Beraber uzak olmayan bir çarşıya vardılar, birkaç tane demirci dükkânı vardı, Selam verip dükkâna girdiler. Usta ile biraz sohbet ettiler, “Usta, işten gerçekten anlıyorsan ortaklık çalışırız, iş çok, ben yalnız çalışıyorum elaman bulamıyoruz” dedi.
Biraz konuştular, “Usta haydi maharetini görelim” dedi. Mehmet müsaade isteyip giderken adresini bir kâğıtta yazıp gitti. Usta ile birkaç saat çalıştılar, “Usta seninle çalışmak zevkli olacak, kaynak biliyor musun? Diye Sordu.
Çocukluğumdan beri demirciyim, sadece sizin modeller farklı onları da kısa zamanda öğrenirim, ortaklık nasıl çalışacağız?” diye sordu Orhan.
“Takımlar benim, alınan malzemelerin parası ve dükkân kirasını ortaklık öderiz yeni alınacak takımları da ortaklık alırız, Akşam ne kadar para birikmiş bölüşürüz, malzeme alınırken herkes üstüne düşeni verir böylece hesap kitap tutma işi olmaz” dedi Usta.
“Şeffaf olur, kimsenin aklında bir şey kalmaz. Bana kalacak yer lazım ne yaparız” ustam dedi.
Dükkânın üstünde dayalı döşeli küçük bir bekar evi var orayı sana kiralarız” dedi.

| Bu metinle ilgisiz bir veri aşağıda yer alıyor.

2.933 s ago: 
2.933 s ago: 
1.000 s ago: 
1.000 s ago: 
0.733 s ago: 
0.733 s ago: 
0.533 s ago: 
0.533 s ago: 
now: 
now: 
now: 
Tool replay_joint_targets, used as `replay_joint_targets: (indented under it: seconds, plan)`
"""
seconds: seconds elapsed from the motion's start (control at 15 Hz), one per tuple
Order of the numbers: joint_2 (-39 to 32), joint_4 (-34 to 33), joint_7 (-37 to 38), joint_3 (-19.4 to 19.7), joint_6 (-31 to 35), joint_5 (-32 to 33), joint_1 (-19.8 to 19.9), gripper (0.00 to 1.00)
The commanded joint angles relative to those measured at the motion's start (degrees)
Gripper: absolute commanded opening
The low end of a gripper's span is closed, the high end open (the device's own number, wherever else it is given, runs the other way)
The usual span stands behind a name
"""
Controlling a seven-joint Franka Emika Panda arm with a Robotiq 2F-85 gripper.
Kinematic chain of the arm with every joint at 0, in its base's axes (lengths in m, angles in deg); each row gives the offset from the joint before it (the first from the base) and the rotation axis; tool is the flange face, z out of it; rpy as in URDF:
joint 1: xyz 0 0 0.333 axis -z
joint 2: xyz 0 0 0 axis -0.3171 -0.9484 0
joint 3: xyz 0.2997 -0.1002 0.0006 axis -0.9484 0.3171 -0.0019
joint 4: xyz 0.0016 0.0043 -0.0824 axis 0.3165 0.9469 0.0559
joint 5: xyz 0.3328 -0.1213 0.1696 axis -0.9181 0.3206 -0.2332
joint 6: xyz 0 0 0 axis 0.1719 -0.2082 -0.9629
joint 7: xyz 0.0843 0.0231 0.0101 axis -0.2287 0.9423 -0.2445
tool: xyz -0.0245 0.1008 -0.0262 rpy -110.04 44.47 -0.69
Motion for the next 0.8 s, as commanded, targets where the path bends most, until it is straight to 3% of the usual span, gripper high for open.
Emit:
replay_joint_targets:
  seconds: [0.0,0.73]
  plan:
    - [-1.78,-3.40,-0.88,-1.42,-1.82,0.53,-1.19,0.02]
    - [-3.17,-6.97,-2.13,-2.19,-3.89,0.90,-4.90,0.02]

Üst kattaki ev gerçekten bir oda, salon, mutfak, banyo minyatür ama dayalı döşeli şirin bir evdi, parasını anlaşıp kiraladı. O gün Zeki ustaya yardım etti. Akşam evde menemen yapıp yedi, evin bütün pencere ve kapılarını açmasına rağmen çok sıcaktı nefes alınamıyordu iki defa duş almasına rağmen su ılık olduğu için mi bilinmez yine de çok sıcaktı. Sanki evin dışarısı daha serindi dışarıya çıkıp biraz dolaştı. Eve dönünce kafasının altına bir yastık alarak kuru betonu üstüne yattı aman Allah’ım bu Antalya yaşanılacak bir yer değil çok sıcak hele rutubet insanı felç edip feleğini şaşırıyordu.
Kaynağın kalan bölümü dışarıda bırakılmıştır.